On Tue, 25 Nov 2003 address@hidden wrote:

> I may misunderstand the point here since I dont know the context, but this
> seems a bit strange to me.
> All the docu for java test suites tell it the other way around; if there
> is a bug or a change in behavior you define the way it should work by
> programming the test suite to do what you expect the API to do.
> If the testsuite breaks (it will) then you fix the sources to make the
> test suite pass.

This style of unit testing is not a panacea.  It encourages "coding to the
test suite" where you just write code so that it passes (unless you have a
perfect test suite, which you won't, there can still be some cases that
you miss.  The worst case scenario is where in writing for a buggy test
suite, you actually break the code).

The "best" way is for two different people to write the code and the test
suite simultaneously and independently from each other (from a previously
agreed requirements specification), and run them against each other.  If
it breaks, then either one could be wrong and you have to go from there.
If it doesn't break, then you might possibly have implemented the
requirements spec properly (though that could still be buggy ;)
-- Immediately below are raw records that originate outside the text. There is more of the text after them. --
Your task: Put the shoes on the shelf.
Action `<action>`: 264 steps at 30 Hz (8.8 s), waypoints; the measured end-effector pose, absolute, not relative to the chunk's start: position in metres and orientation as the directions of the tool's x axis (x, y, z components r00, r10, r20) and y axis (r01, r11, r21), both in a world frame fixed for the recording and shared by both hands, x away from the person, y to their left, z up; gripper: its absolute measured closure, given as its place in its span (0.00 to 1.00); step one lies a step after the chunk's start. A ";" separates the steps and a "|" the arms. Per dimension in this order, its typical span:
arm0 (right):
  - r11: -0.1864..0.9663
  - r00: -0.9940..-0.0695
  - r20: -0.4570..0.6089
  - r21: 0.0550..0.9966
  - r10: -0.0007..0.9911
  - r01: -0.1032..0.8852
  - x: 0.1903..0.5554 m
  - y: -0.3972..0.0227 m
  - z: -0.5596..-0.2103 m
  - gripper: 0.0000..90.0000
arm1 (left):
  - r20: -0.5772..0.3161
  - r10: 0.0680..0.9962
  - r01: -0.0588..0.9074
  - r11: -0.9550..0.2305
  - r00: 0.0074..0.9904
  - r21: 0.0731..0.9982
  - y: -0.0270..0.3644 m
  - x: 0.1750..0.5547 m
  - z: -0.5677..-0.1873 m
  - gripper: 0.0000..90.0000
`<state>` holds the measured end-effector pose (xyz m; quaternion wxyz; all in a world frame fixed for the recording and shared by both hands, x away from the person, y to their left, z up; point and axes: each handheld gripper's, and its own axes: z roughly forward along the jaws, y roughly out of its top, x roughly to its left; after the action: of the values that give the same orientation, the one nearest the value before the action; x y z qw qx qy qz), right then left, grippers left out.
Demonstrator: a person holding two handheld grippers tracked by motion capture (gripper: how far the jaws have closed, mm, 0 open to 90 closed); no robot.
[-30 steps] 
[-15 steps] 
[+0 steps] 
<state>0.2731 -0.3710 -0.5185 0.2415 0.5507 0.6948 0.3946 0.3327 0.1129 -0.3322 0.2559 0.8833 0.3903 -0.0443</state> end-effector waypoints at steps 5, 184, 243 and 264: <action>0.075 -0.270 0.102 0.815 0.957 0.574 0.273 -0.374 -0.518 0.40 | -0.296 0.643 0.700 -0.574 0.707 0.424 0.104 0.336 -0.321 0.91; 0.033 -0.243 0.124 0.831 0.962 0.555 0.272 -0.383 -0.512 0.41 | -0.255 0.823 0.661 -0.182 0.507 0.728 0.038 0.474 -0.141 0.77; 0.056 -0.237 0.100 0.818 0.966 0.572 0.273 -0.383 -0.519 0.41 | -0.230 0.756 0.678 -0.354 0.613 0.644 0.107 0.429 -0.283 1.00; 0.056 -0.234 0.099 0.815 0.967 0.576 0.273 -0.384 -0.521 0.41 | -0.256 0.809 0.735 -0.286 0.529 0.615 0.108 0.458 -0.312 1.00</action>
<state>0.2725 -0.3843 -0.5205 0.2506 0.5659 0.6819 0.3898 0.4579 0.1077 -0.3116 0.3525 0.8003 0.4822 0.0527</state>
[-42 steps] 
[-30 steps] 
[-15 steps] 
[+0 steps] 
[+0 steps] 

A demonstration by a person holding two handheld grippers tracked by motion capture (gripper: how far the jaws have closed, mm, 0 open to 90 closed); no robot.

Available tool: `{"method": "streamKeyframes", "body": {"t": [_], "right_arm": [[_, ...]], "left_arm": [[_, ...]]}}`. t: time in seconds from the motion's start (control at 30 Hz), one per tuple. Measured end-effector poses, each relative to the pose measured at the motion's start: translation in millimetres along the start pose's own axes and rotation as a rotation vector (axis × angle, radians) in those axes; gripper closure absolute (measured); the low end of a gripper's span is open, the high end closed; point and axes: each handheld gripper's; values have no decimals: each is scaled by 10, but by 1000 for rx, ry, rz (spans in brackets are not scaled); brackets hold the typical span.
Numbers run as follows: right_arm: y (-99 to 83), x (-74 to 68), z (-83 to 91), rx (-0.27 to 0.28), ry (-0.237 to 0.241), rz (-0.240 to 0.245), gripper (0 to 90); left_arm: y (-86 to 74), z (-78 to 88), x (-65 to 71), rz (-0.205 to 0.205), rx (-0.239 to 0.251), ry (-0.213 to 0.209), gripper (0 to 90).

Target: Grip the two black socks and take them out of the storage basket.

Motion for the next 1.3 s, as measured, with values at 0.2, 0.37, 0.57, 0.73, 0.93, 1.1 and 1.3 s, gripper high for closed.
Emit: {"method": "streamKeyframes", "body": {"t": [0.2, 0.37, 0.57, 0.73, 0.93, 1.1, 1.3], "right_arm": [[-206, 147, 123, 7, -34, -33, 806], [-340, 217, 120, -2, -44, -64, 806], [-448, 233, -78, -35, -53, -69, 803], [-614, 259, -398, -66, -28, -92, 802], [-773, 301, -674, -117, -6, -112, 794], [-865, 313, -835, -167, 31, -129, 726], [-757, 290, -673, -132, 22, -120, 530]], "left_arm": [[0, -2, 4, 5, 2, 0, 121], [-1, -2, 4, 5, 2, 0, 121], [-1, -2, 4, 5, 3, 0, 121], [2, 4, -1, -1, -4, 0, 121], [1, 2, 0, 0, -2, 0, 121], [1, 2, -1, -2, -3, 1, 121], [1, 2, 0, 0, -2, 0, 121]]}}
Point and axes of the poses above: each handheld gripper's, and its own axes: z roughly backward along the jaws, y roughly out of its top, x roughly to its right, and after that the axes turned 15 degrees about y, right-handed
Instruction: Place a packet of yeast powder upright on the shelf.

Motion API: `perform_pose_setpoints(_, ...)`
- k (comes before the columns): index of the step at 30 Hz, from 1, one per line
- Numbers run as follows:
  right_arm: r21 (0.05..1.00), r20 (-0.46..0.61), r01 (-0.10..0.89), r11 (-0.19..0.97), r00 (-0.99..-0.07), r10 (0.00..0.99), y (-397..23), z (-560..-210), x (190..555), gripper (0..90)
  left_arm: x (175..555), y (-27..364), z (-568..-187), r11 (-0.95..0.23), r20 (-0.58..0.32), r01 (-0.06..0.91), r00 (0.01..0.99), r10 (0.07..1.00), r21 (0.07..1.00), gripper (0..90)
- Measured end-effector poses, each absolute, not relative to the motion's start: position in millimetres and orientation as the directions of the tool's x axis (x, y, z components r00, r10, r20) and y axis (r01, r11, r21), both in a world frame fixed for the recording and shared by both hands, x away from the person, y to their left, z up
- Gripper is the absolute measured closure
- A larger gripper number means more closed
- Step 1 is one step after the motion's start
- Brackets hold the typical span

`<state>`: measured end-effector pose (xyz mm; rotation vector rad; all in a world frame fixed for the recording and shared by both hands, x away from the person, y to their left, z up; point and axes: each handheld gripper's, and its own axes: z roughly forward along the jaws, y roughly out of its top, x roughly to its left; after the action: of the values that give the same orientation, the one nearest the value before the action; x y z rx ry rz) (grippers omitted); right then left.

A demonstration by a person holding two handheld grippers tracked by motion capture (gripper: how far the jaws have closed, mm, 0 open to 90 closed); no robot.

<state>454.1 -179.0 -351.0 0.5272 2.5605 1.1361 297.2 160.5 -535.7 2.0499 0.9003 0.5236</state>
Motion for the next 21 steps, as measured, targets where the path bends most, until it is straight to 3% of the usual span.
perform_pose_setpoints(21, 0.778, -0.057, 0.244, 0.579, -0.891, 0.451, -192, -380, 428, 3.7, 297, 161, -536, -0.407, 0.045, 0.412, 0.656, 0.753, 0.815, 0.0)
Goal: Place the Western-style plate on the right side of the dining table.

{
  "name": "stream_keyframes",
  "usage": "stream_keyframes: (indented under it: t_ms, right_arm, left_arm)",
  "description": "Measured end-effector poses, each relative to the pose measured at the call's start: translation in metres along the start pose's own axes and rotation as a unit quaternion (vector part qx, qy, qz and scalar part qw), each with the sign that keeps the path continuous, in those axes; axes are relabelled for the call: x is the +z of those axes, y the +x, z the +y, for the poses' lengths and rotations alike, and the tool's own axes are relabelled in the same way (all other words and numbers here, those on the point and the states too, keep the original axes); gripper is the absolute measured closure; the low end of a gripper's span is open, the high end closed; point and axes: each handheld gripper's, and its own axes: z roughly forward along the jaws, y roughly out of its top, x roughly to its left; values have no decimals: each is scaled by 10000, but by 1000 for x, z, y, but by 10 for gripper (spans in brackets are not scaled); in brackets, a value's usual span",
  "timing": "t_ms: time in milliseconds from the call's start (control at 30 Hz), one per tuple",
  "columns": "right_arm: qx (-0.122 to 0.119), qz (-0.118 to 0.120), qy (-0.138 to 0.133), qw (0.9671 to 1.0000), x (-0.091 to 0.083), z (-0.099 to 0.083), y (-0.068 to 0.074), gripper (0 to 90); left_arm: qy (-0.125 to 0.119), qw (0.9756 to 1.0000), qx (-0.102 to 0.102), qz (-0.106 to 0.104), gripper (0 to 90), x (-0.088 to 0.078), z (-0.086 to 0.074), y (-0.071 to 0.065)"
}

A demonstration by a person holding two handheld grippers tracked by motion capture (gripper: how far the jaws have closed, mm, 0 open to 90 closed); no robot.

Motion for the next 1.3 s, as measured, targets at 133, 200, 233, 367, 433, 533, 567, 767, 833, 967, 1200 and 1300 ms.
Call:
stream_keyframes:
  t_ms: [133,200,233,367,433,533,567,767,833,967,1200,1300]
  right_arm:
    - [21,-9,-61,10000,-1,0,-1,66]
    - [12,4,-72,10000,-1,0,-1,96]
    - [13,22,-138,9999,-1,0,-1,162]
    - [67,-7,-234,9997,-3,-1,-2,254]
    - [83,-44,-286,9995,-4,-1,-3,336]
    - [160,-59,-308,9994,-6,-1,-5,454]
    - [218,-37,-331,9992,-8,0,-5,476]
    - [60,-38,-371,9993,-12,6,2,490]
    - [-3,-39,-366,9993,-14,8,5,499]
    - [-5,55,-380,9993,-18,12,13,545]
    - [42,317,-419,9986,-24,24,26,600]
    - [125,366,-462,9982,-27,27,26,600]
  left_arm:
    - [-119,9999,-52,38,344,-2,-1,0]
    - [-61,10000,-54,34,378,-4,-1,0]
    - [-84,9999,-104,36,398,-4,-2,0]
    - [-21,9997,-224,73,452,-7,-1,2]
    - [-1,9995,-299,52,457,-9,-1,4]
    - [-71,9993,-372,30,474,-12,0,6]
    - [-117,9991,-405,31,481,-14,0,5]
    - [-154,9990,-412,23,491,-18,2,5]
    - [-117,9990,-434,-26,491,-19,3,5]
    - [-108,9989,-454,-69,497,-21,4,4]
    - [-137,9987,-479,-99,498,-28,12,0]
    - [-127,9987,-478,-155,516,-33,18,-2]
In the absence of this level of redundancy, writing the code and the test
suite in either order will be "good enough for government work."  The
reason most textbooks suggest writing the tests first is because we all
know that once the code is written and seems to work, who can be bothered
to write the tests?

Regards,

  Mark Thomas.
-- 
|| Mark Thomas
|| efaref.net
||
|| Blood flows down one leg and up the other.